Uncle Wiggily's Travels eBook

This eBook from the Gutenberg Project consists of approximately 170 pages of information about Uncle Wiggily's Travels.

“Oh, ha!  Oh, hum!  I smell fresh rabbit.  Now, I will have a good supper!”

“That must be a savage bear or a fox!” cried the rabbit.  “I guess this is the last of me!”

Then he saw two round circles shining in the darkness, two flashing, bright, shining things, and he was more frightened than ever.

“Oh, those are the glaring eyes of the fox or bear!” thought Uncle Wiggily.  “I’m done for, sure!”

Then something made a jump for him, out of the bushes, but the rabbit crouched down, and the beast jumped over him.  Then, would you ever believe it? those two shining things flew nearer, and instead of being the eyes of a fox or bear they were two, good, kind, lightning bugs, who were flitting about.

“Oh, you’ll be a lantern for me, won’t you?” cried the rabbit, anxiously.  “Will you please light me out of these woods, and keep the savage beasts away?”

“Of course, we will!” cried the two lightning bugs.  And they flew closer to the rabbit.  Then the savage fox, for he it was who had made a jump for Uncle Wiggily, was so afraid of the sparkling lights, that he ran away and hid in the bushes, fearing he would be burned.  Then the two bugs called for all of their friends to come and make the woods light so the old gentleman rabbit could see.

And pretty soon seventeen thousand, four hundred and eighty-three big lightning bugs, and a little baby one besides, came flying along, and the woods were almost as light as day, and Uncle Wiggily could see to hop on.  The bugs flew ahead, shining themselves like fairy lanterns, and pretty soon the rabbit came to a nice hollow stump, where he remained all night.  And some of the bugs stayed with him to keep the bears and foxes away.

Then, in the morning, after thanking the bugs, the rabbit traveled on again, and he had another adventure.  What it was I’ll tell you on the next page, when, in case my pussy cat goes in swimming and doesn’t get her fur wet, the story will be about Uncle Wiggily and the Phoebe birds.



“Well, I don’t seem to be finding my fortune very fast,” said Uncle Wiggily to himself the next day, as he traveled on, after the lightning bugs had shown him the way out of the woods.  “Here I’ve been tramping around the country for a considerable while, and all I’ve found was one cent, and that belonged to the chipmunk.

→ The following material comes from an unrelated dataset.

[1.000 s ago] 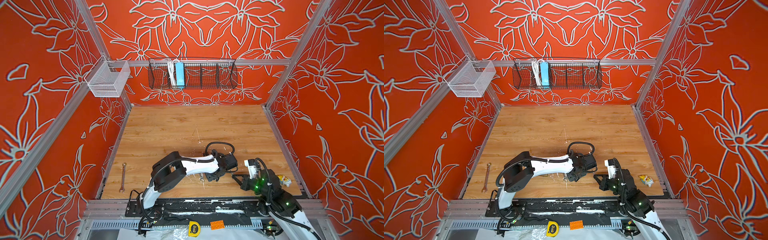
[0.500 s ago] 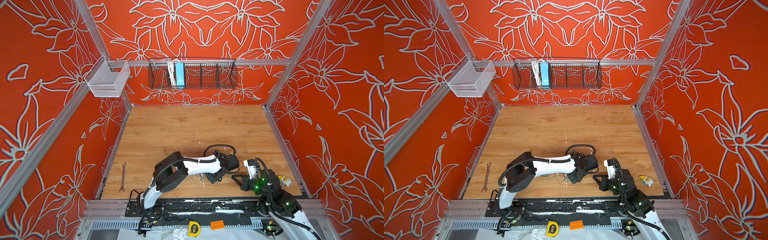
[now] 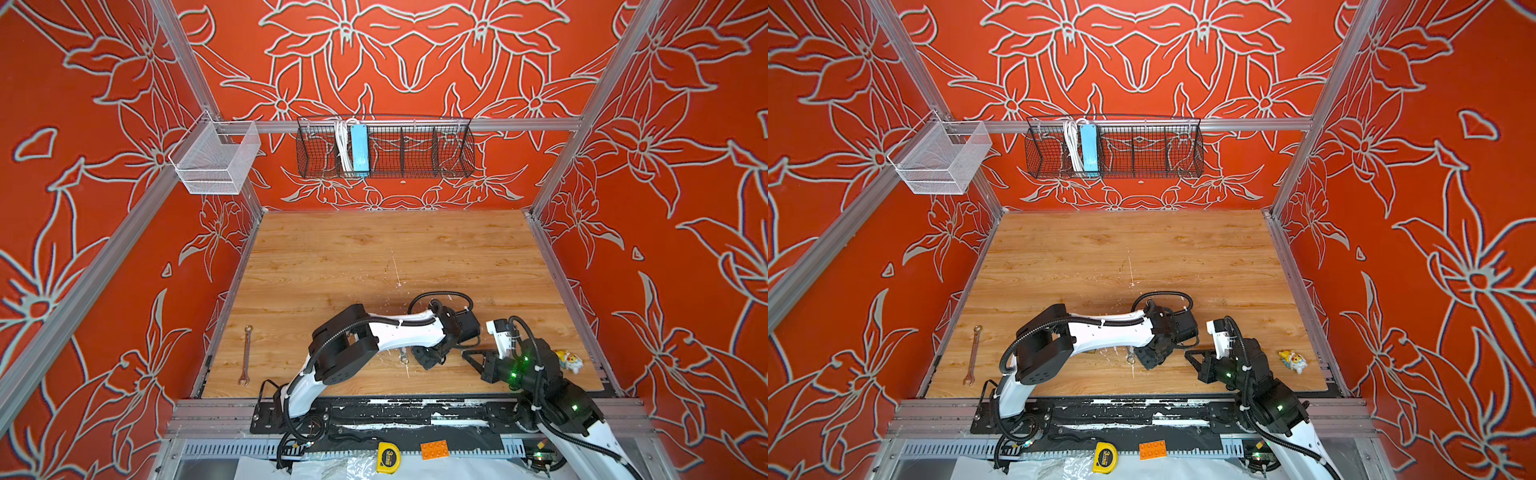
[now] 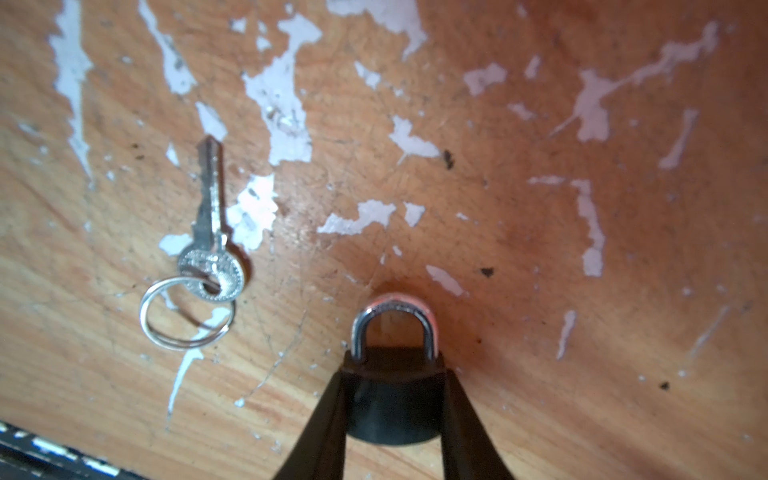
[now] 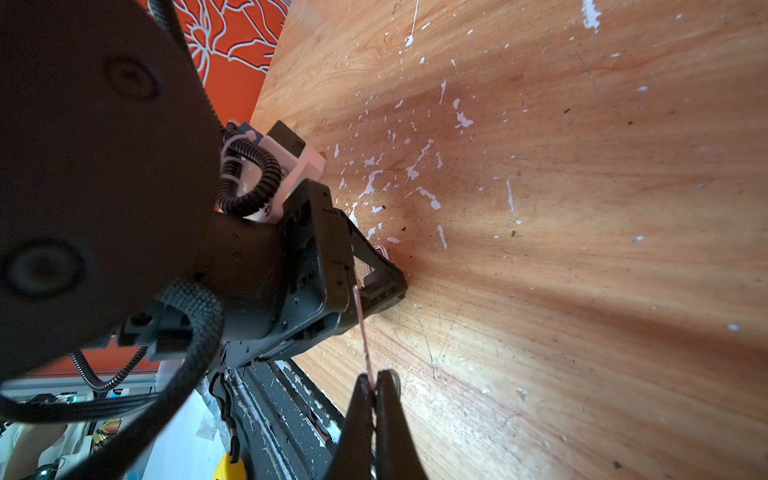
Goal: Unlock with the key
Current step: 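Close the left gripper on the black padlock body, then lift the black padlock with the left gripper while the right gripper raises the key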
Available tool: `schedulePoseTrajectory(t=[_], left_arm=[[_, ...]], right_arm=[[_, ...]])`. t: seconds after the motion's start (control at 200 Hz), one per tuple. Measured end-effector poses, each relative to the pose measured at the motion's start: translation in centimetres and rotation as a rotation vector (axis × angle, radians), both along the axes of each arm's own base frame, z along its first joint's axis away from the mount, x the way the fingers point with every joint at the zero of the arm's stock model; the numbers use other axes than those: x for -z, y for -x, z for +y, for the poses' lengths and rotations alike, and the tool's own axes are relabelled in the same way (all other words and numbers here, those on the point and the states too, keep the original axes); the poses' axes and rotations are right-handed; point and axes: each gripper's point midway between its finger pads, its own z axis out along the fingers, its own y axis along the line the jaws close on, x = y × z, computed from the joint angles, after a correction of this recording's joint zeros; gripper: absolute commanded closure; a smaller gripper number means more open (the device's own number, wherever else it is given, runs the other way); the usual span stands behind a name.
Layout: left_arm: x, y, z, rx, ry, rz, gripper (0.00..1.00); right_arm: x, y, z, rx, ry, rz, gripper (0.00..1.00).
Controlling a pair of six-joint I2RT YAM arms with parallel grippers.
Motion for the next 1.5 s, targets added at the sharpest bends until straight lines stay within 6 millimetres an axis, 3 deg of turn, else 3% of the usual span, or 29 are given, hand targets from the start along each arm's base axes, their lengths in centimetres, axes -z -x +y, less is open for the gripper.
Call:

“I wish I could find a little money.  Then I would buy some peanuts and sell them, and make more money, and pretty soon I would be rich, and I could go back home and see Sammie and Susie Littletail.”

So he walked along, looking very carefully on the ground for money.  All he found for some time were only old acorns, and, as he couldn’t eat them, they were of no use to him.

“If Johnnie or Billie Bushytail were here now I would give them some,” he said.  But the squirrels were far away frisking about in the tops.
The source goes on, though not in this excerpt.